Items listed in a dataset:
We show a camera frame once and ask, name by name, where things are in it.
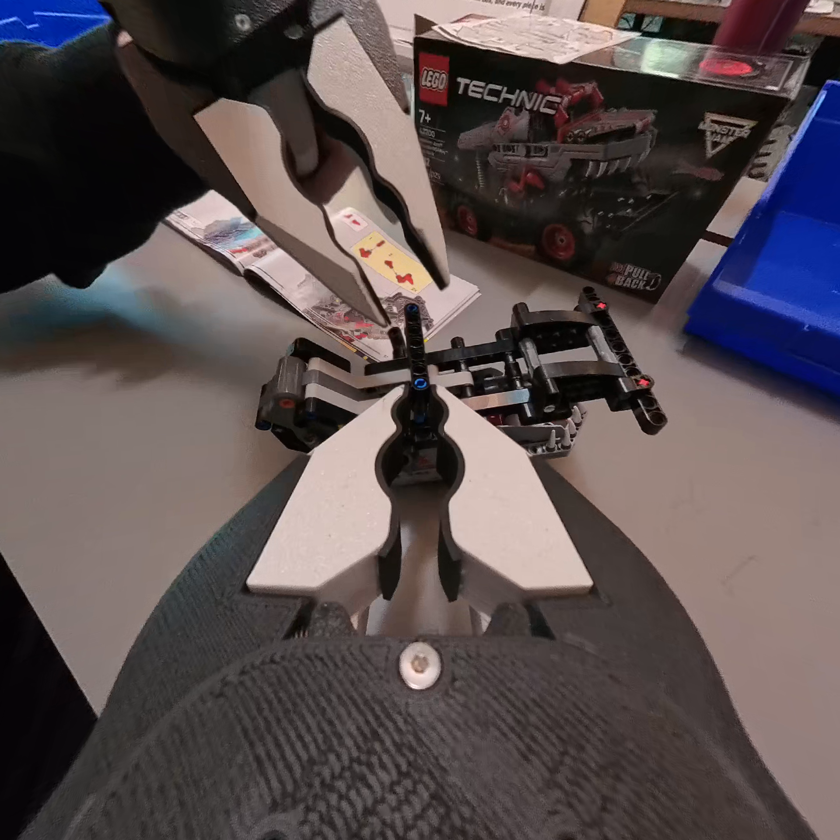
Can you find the grey desk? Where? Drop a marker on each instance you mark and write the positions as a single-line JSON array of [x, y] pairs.
[[131, 407]]

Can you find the person's left forearm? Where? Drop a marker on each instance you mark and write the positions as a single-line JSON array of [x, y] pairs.
[[79, 164]]

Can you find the black toy set box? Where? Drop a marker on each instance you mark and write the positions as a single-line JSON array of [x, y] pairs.
[[656, 197]]

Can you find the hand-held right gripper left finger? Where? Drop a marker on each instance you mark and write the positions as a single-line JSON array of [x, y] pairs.
[[328, 518]]

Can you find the dark red tumbler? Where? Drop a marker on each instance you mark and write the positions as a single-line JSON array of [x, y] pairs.
[[754, 23]]

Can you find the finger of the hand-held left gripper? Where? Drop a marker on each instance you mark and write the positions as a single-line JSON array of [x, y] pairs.
[[374, 118], [256, 157]]

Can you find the toy brick monster truck model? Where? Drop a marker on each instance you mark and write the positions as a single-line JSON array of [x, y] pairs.
[[558, 377]]

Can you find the white printed paper sheet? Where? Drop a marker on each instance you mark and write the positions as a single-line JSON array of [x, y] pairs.
[[538, 36]]

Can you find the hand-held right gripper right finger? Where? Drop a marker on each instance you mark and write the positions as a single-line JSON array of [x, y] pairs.
[[518, 525]]

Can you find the open instruction booklet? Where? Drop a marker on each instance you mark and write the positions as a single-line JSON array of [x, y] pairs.
[[394, 262]]

*REQUIRED ACTION*. Set down the records precisely as they appear. Any picture stays out.

*EXERCISE OUTPUT*.
We show a camera frame once and ask, name by name, where things are in it.
Can you find the grey desk? Where? Drop a marker on each instance you mark and write the positions as a single-line JSON array of [x, y] pairs.
[[131, 407]]

Can you find the person's left forearm? Where? Drop a marker on each instance you mark and write the positions as a single-line JSON array of [x, y] pairs.
[[79, 164]]

Can you find the black toy set box? Where? Drop a marker on each instance you mark and write the positions as a single-line JSON array of [x, y] pairs.
[[656, 197]]

Can you find the hand-held right gripper left finger? Where? Drop a marker on each instance you mark and write the positions as a single-line JSON array of [x, y] pairs.
[[328, 518]]

Can you find the dark red tumbler? Where? Drop a marker on each instance you mark and write the positions as a single-line JSON array of [x, y] pairs.
[[754, 23]]

Can you find the finger of the hand-held left gripper? Where? Drop a marker on each instance you mark and write the positions as a single-line JSON array of [x, y] pairs.
[[374, 118], [256, 157]]

Can you find the toy brick monster truck model? Where? Drop a marker on each instance you mark and write the positions as a single-line JSON array of [x, y] pairs.
[[558, 377]]

Can you find the white printed paper sheet? Where? Drop a marker on each instance you mark and write the positions as a single-line JSON array of [x, y] pairs.
[[538, 36]]

Can you find the hand-held right gripper right finger? Where? Drop a marker on each instance you mark and write the positions as a single-line JSON array of [x, y] pairs.
[[518, 525]]

Can you find the open instruction booklet? Where? Drop a marker on each instance you mark and write the positions as a single-line JSON array of [x, y] pairs.
[[394, 262]]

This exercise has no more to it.